Eleições Europeias. BE quer BCE na dependência do Parlamento Europeu

por RTP

Foto: Paulo Santos - RTP

O Bloco de Esquerda quer acabar com a independência do Banco Central Europeu. Em entrevista ao Telejornal, na RTP, a candidata dos bloquistas às eleições europeias, Catarina Martins, argumentou que "quando a política teve a coragem de se impor em nome dos povos, conseguiu responder às crises".

Catarina Martins considera que a independência dos bancos centrais foi "uma inovação que surgiu nos anos 80 e marca uma transição" de um período de crescimento económico para um período de estagnação económica.

Questionada sobre exemplos de casos de sucesso a longo prazo de modelos em que os políticos interferem nas decisões técnicas dos bancos centrais, a antiga coordenadora do Bloco de Esquerda apontou "todo o período desde o pós-guerra até aos anos 80", afirmando que esse "foi o período em que houve o maior crescimento na Europa".

Catarina Martins lembrou também o período da pandemia da covid-19, "quando a política obrigou a política monetária a mudar".

"Quando na altura do covid se decidiu mutualizar pelo menos parcialmente parte da dívida ou quando o BCE foi obrigado a segurar as dívidas públicas, foi aí que conseguimos algumas respostas às crises", afirmou.

"Quando a política teve a coragem de se impor em nome dos povos, conseguiu responder às crises.

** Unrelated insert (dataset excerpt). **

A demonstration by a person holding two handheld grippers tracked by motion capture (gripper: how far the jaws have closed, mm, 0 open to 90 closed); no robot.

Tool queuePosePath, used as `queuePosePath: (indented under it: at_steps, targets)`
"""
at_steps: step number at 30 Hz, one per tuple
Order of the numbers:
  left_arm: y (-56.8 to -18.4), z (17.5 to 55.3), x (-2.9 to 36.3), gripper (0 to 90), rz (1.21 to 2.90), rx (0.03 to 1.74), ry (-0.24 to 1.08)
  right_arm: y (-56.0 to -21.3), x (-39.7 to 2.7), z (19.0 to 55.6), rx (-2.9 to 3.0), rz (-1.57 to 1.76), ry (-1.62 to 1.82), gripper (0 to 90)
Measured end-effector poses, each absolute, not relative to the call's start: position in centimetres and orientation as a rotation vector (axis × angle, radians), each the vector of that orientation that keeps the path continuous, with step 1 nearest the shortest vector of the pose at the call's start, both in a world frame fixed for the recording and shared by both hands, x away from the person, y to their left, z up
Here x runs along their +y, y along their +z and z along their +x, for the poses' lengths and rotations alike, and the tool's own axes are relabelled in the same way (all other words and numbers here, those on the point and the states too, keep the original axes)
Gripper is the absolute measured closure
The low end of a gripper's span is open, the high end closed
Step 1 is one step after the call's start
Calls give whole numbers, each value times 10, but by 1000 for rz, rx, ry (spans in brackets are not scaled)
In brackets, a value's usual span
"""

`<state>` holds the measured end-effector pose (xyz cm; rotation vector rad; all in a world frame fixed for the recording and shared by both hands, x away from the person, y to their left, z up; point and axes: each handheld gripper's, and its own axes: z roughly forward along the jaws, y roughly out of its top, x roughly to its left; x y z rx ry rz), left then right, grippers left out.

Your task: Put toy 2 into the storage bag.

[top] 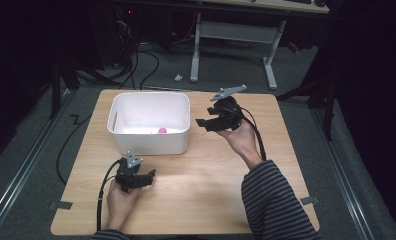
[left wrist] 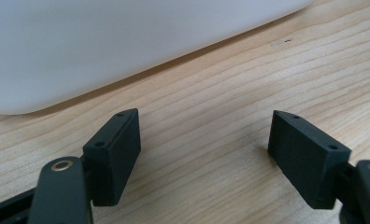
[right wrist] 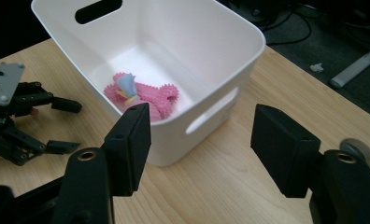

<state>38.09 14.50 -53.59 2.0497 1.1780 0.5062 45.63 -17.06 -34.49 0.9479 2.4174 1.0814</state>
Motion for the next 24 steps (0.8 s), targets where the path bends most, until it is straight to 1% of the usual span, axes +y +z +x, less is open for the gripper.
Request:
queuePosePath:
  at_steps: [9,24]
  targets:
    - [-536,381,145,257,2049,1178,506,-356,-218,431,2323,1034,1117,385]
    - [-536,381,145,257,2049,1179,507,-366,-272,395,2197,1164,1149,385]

Quando não teve coragem, tivemos troikas ou temos prestações das casas a aumentar quando os salários encolhem", concluiu.
Palestina. Catarina Martins considera declarações do PR “absolutamente lamentáveis”
Em entrevista no 360, da RTP, Catarina Martins considerou as declarações do presidente da República sobre o reconhecimento do Estado palestiniano “absolutamente lamentáveis”.


A cabeça de lista do BE para as europeias recordou que em 1995, Mário Soares, enquanto presidente da República, foi a Gaza. “Portugal afirmava-se como um mediador que acreditava na solução de dois Estados. Passado este tempo, Portugal nem sequer reconhecer a Palestina, é absolutamente lamentável”, afirmou.

Catarina Martins defende que reconhecer o Estado palestiniano neste momento “é uma forma de demarcação de Netanyahu e da sua política assassina”.

A ex-coordenadora do BE criticou também o Governo alemão por estar a enviar armas para Israel. “Isto é gravíssimo e precisava de uma denúncia forte que não estamos a ver”, defendeu. “Não podemos aceitar que a União Europeia tenha esta posição cínica de achar que está tudo bem com Gaza e não impor sanções a Israel”, asseverou.

“É preciso denunciar muito claramente os governos que têm esta posição e que são cúmplices do massacre que está a acontecer”, reiterou.

Relativamente à guerra entre a Ucrânia e a Rússia, a antiga coordenadora dos bloquistas defende que a União Europeia deve ser mais independente dos Estados Unidos e ser mediadora do conflito.

“A UE pode fazer mais e pode querer falar de si própria como mediadora em vez de ficar sempre à espera dos EUA”, disse. “Ficar subserviente aos EUA é um erro absoluto”, argumentou.